IVUS still provided mechanistic correlates: macroscopic calcium fractures were observed in 75% of lesions, consistent with true plaque modification rather than elastic stretch alone. Stent expansion metrics were generally favorable for a heavily calcified setting, with mean minimal stent area 9.9 mm², mean stent expansion 81%, and stent expansion >80% achieved in 67.9% of lesions—linking the compliance signal to a procedural objective that can be confirmed on imaging. Pairing a compliance rise with imaging-visible fracture and acceptable expansion may offer a tighter confirmation loop that lesion preparation is adequate before concluding optimization attempts.

Sequencing in the cohort reflected a combination strategy: high-pressure NC dilation as the default first step and IVL as the complementary maneuver rather than a full substitute, preserving deliverability in balloon-crossable lesions while seeking additional compliance gain when needed.

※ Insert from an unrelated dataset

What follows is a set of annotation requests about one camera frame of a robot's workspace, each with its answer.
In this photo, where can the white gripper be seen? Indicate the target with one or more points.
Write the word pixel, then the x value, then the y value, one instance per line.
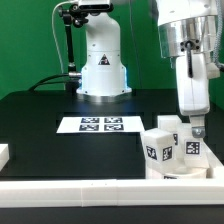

The pathway also sets clear boundaries for interpretation: upfront rotational or orbital atherectomy was excluded by design, so these compliance and expansion findings apply to a balloon-crossable, calcified pathway rather than an atherectomy-first approach. Short-term performance was summarized by a procedural success rate of 96.4%, defined by successful IVL delivery to the target lesion, absence of intraprocedural major adverse cardiac events, and final TIMI III flow; this is an immediate safety-and-effectiveness snapshot, not a longitudinal outcome claim. Taken together, CACom alongside IVUS fracture and expansion measures can function as a coherent intraprocedural feedback loop—helping standardize when to stop at high-pressure dilation and when to add IVL to reduce uncertainty around stent expansion as larger datasets mature.